- WORK TASK
Once you find the line with "Tag silver gripper right" in the data below, transcribe exactly each line from there to the line with "For training a", inclusive, and nothing else. Drop the pictures.

- INPUT

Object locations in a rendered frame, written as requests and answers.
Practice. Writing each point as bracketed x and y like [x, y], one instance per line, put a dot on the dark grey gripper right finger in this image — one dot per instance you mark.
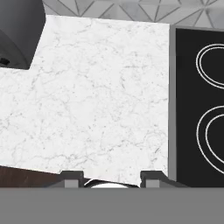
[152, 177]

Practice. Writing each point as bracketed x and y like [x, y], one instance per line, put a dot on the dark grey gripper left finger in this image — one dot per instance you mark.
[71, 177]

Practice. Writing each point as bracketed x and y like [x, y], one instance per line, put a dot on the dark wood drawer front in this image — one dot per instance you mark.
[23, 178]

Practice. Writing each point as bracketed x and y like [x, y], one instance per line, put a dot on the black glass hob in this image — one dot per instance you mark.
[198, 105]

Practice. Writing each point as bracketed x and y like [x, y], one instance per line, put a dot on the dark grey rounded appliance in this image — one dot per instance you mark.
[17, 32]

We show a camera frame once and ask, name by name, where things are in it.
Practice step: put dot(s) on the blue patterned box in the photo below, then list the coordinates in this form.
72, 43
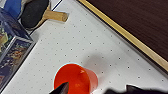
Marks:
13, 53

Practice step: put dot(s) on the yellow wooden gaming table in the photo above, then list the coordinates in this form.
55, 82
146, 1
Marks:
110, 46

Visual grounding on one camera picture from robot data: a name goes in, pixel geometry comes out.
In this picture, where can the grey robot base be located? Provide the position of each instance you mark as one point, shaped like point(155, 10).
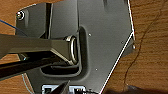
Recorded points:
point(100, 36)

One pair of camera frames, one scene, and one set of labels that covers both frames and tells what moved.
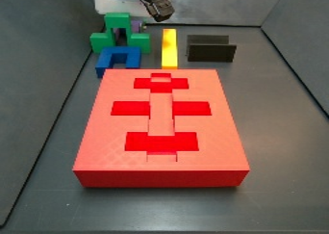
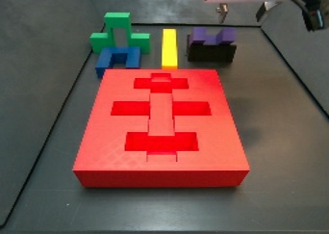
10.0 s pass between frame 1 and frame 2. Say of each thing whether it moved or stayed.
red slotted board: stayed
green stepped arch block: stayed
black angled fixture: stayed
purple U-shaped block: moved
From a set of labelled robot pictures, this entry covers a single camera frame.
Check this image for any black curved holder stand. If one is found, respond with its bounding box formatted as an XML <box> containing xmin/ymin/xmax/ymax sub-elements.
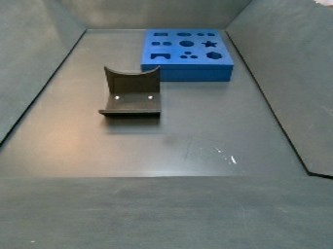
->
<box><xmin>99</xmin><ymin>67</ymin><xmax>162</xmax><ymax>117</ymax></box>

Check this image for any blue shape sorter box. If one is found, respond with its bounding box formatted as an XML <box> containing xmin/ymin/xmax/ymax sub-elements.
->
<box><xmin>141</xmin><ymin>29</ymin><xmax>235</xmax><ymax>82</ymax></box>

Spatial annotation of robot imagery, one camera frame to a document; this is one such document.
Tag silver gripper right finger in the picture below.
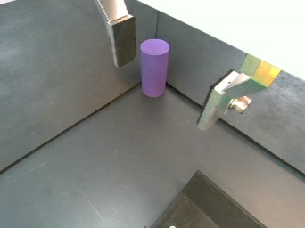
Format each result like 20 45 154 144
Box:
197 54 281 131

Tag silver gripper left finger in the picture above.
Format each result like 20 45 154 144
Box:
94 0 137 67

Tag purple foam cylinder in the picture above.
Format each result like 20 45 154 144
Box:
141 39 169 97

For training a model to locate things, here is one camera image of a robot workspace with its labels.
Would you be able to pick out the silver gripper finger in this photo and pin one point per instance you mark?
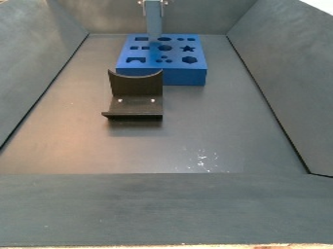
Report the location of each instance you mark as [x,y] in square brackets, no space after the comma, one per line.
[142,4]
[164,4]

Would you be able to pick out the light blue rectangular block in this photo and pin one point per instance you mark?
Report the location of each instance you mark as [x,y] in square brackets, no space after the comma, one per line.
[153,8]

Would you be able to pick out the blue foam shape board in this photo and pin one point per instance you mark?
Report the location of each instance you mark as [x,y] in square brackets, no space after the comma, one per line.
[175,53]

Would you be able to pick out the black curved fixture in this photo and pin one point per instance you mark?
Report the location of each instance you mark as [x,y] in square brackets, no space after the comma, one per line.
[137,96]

- EXPECTED OUTPUT
Tag silver gripper right finger in the picture below.
Format each result like 20 45 154 144
Box:
197 54 281 131

Tag silver gripper left finger in the picture above.
Format each result like 20 45 154 144
Box:
94 0 137 67

Tag purple foam cylinder in the picture above.
Format each result like 20 45 154 144
Box:
141 39 169 97

For training a model to locate things, here is one camera image of a robot workspace with its labels.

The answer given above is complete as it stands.